Diyebilirsiniz ki, buna ne musiki ne de şölen denilir. Bu konuda sizi ikna etme gayeretim olmaz. Ama, ben Kur’an okunduğunda etkilendiğim zamanların daha çok Kur’an’ın bu şekilde okunduğu anlar olduğunu söylemek isterim.
“MÜZİKLİ” TERAVİH NAMAZI
Burası bir girişti. Gelişme ve sonucuna gelince.
Osmanlı toplumunda Enderun diye bir teravih namazı kılınma geleneği vardı. Tabii bu gelenek her yerde yaygın değildi. Zaten ilk oluşumu da saray ve üst düzey idarecilerin teravihleri ile ortaya çıkmıştı. İşte bu teravihler tam bir musiki şöleni idi. Baştan da dedim ya, bunun şölen, hem de musiki şöleni olup olmadığını tartışmayacağım. Lakin hakikat bu idi.
Ben böyle bir teravih namazı kılamadım. Bundan 12 yıl öncesinde İstanbul, Dünya Kültür Başkenti olduğunda o yıl bir grup Kur’an ve ilahi okuyucusu Enderun Teravihi uygulaması başlatmış, bu Enderun Teravihi’nin bir de CD’sini çıkarmıştı. Ben o CD’yi dinledim. Mest oldum.
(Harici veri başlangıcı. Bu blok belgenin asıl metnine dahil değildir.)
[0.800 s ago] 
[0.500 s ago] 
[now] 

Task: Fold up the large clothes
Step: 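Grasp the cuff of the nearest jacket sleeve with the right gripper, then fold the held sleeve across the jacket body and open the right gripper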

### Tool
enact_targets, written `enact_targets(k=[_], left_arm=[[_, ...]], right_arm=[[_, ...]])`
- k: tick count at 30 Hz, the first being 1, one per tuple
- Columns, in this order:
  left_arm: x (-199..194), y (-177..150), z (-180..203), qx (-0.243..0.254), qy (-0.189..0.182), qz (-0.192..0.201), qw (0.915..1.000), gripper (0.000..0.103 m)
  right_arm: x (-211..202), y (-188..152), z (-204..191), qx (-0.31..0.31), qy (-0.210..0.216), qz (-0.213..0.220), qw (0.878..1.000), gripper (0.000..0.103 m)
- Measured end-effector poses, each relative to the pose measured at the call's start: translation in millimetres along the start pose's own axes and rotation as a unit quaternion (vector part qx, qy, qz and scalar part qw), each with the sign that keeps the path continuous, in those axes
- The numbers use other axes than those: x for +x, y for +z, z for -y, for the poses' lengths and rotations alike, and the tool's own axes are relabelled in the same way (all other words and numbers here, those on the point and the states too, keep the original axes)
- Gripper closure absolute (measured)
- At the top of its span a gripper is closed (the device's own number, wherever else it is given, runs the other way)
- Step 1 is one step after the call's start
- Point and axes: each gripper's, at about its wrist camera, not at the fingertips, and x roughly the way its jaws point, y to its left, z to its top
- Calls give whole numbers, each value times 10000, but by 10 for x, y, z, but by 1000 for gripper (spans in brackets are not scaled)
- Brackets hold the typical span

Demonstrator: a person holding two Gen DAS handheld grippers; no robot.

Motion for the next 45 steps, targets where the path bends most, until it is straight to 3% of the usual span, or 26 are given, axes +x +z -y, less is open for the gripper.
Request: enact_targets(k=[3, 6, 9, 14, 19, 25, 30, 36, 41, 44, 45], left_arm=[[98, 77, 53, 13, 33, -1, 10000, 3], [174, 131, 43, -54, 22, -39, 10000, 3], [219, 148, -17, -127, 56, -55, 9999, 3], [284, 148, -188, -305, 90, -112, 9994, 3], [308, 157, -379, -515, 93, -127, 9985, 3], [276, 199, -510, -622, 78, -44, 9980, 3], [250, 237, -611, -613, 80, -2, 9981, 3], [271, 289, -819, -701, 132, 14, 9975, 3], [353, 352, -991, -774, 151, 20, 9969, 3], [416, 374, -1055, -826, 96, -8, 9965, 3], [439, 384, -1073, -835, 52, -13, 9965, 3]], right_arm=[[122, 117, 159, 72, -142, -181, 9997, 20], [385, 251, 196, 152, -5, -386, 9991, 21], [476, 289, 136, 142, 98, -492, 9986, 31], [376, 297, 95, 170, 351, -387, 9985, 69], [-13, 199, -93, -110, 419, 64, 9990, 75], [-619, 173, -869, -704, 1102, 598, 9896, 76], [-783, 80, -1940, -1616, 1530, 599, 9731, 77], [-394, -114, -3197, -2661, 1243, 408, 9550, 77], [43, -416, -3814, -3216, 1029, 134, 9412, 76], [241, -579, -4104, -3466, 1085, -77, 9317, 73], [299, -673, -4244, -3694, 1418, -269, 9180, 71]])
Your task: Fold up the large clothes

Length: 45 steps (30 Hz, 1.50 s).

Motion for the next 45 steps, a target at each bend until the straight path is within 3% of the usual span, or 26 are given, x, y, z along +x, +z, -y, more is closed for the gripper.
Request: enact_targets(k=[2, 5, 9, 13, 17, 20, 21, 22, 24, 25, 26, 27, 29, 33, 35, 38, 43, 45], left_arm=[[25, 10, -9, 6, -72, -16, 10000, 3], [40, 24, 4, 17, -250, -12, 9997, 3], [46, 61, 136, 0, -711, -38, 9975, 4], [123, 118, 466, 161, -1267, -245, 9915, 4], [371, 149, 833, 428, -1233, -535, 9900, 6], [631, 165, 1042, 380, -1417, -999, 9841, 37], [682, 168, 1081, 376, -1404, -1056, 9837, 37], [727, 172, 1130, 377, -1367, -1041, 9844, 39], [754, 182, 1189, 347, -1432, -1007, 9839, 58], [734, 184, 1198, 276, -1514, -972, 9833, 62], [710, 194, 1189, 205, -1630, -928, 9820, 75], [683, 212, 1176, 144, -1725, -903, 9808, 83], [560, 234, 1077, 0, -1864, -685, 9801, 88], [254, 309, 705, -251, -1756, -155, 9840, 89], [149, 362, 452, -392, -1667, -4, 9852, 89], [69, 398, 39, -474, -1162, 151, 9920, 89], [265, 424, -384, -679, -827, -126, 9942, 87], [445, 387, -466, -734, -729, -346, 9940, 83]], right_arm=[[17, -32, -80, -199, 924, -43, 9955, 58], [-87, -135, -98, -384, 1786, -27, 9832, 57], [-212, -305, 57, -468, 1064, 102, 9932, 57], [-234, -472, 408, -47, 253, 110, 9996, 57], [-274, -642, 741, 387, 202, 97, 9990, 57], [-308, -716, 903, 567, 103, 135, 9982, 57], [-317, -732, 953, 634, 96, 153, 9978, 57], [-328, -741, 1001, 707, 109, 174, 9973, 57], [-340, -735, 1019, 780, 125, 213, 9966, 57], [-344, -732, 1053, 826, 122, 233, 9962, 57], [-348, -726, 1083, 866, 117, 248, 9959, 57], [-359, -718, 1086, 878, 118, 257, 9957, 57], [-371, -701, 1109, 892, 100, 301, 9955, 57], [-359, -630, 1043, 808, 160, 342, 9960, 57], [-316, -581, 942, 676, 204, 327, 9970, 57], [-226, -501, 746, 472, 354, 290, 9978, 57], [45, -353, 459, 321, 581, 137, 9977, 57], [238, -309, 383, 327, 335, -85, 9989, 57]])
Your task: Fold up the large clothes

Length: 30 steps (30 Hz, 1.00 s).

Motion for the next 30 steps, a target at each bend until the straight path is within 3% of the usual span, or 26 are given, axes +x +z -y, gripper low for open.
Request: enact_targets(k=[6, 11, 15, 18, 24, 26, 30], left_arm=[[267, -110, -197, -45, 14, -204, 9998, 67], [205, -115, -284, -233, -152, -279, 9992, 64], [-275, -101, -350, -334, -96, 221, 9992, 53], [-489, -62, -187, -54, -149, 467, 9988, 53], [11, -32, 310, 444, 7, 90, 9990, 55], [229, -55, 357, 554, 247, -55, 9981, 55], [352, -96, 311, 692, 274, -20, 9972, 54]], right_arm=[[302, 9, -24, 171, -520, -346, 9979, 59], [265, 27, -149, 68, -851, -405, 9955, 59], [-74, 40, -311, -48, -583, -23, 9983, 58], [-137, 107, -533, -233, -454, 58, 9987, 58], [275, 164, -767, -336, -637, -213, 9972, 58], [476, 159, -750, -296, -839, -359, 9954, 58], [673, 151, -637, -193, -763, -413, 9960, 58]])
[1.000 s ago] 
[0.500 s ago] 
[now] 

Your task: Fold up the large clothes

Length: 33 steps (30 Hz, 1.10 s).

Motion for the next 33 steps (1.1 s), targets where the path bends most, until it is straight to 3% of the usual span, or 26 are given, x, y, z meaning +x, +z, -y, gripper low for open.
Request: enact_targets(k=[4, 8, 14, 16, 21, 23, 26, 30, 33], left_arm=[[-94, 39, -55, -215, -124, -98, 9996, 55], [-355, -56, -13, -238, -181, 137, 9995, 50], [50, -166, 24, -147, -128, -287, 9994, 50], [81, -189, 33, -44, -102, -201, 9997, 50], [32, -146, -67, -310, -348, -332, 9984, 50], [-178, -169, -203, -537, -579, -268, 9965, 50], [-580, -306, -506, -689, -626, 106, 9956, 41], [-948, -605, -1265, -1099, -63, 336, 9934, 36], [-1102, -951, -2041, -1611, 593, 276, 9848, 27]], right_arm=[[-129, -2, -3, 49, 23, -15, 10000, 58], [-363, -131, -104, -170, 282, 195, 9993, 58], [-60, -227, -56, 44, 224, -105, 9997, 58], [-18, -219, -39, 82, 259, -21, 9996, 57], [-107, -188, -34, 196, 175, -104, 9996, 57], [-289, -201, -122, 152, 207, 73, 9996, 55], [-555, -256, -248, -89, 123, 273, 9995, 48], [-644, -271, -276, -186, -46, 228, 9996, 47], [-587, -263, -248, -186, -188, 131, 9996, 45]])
ENDERUN TERAVİH NASIL KILINIR?
Anlatılanlara göre söyle kılınırmış Enderun Teravih Namazı: Müezzin daha kamet esnasında kameti bir musiki makamıyla okur. Bu okuyuşuyla imam efendiye, okuyacağın ayetleri bu makama uyan ayetlerden seç ve bu makama göre öyle devam et, demek ister, imam efendinin okuma şeklini tespit edermiş. İmam efendi de, namazda okuyacağı ayetleri o makamdan devam ettirir.
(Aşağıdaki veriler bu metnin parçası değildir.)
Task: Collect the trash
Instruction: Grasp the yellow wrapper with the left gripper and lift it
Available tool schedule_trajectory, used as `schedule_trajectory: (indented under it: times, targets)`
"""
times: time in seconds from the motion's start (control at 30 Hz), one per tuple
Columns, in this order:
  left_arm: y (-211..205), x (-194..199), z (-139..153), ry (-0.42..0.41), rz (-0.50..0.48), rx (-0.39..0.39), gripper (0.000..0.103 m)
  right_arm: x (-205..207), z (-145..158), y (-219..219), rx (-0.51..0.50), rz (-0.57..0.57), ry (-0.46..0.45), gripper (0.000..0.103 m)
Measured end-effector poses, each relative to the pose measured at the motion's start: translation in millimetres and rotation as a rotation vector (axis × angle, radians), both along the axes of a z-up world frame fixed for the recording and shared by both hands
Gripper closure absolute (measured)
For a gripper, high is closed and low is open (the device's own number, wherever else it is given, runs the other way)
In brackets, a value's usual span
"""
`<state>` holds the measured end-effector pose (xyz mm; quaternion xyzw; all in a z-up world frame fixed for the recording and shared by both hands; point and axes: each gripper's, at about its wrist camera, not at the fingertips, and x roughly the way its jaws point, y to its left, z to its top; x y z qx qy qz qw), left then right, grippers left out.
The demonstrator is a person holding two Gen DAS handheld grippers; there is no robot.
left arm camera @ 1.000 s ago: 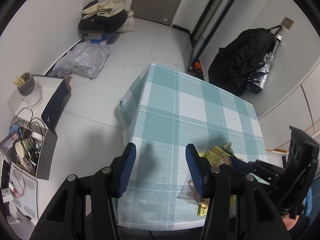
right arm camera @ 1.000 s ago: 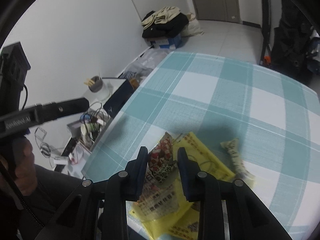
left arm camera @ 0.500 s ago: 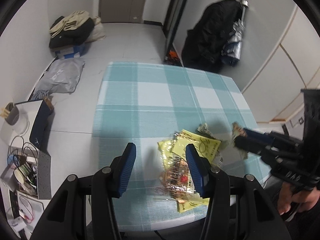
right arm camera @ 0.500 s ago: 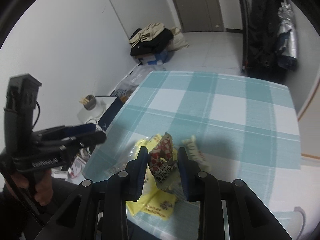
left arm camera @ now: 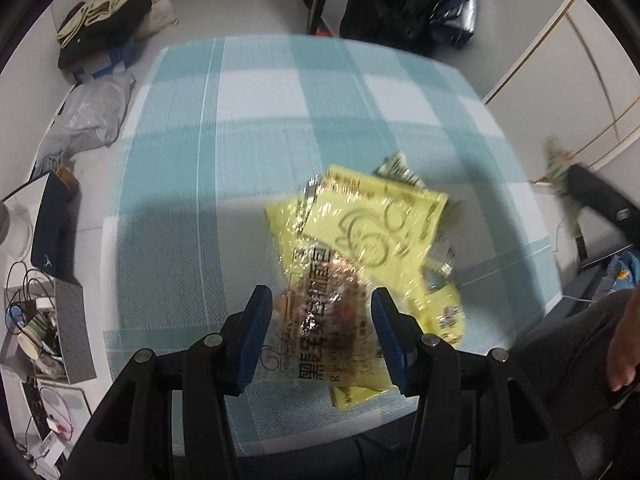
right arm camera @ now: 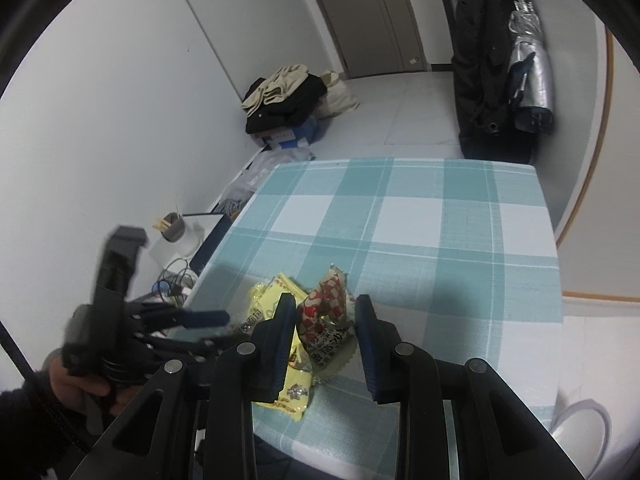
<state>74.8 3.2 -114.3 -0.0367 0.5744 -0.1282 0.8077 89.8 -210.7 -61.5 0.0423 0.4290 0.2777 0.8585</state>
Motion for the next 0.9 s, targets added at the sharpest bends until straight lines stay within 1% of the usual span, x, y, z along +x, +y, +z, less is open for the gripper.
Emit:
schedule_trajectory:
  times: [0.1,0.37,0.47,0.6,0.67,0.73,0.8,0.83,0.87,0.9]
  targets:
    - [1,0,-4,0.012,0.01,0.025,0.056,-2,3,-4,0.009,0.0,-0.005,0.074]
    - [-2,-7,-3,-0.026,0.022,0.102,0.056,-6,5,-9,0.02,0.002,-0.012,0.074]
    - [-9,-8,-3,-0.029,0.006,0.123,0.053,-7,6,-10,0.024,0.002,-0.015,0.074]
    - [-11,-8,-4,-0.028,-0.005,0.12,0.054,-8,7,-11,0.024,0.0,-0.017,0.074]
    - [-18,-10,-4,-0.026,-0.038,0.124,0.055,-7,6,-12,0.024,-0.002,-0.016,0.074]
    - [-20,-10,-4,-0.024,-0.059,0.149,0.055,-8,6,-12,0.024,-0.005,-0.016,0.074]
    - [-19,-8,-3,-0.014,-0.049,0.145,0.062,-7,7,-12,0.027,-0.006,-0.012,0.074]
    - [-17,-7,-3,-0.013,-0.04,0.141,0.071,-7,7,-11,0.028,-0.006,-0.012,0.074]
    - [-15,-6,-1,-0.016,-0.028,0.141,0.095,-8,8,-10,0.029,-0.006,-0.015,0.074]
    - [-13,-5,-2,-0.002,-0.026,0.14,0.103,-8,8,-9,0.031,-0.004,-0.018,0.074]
Selam verildiğinde ise müezzinlerden bir topluluk Peygamber Efendimiz’e verilen selam ve okunan salat sonrasında bir ilahi okuyor. Camiyi inşa ettiren şahıs ile müezzinlerin piri Peygamber Efendimiz’in müezzini Bilal-ı Habeşî de unutulmadan.
Elbette ki hepsi de musikinin makamlarına göre. Derken, her bir dört rekâtta değişen makam ve okunan ilahilerle teravih namazı bitirilir. Bu arada teravih namazının aynı zamanda her iki rekâtta selam verilerek
de kılındığını hatırlatalım. Musikiden anlayan bir kimse, eğer
camiye geç gelse, bu okuyuş sayesinde, imamın kaçıncı rekâtı kıldırdığını bilebilirmiş.
MİHRABİYE OKUYUŞU
Namaz sonrasında imam efendi “Miharbiye” sini de aynı şekilde duygulu ve dokunaklı makamlarla okur.
Mihrabiye nedir diye soracak olursanız, o da Osmanlı’nın çok güzel bir geleneği olarak günümüze gelmiştir. Hani imam efendinin namaz kıldırdığı yere mihrab denilir ya o mihrabda okunan Kur’ân-ı Kerîm’e de mihrabiye denilir.
Fakat mihrabiyenin asıl farkı, okunan ayetlerin ahlak, adalet, tevazu ile uyarıcı ve ikaz edici ayetlerden oluşmasıdır.
Şimdi siz böyle bir namaz kılsanız, müzikli mi kılmış olursunuz, müziksiz mi?
Osmanlı’da Enderun Teravih Namazı, müezzinlerin belirlediği makama göre kıldırılan namaz ve aralarda okunan ilahilerle şenlendirilirdi. Selam sonrasında namazda ayetler başka bir makamda okunurdu.
Bana göre, siz onaylamasanız da bu şekildeki bir namaz, namaz ibadetini, namaz vazifesini yerine getirmenin yanı sıra, aynı zamanda huşu ve heyecan dolu bir musiki şölenidir de.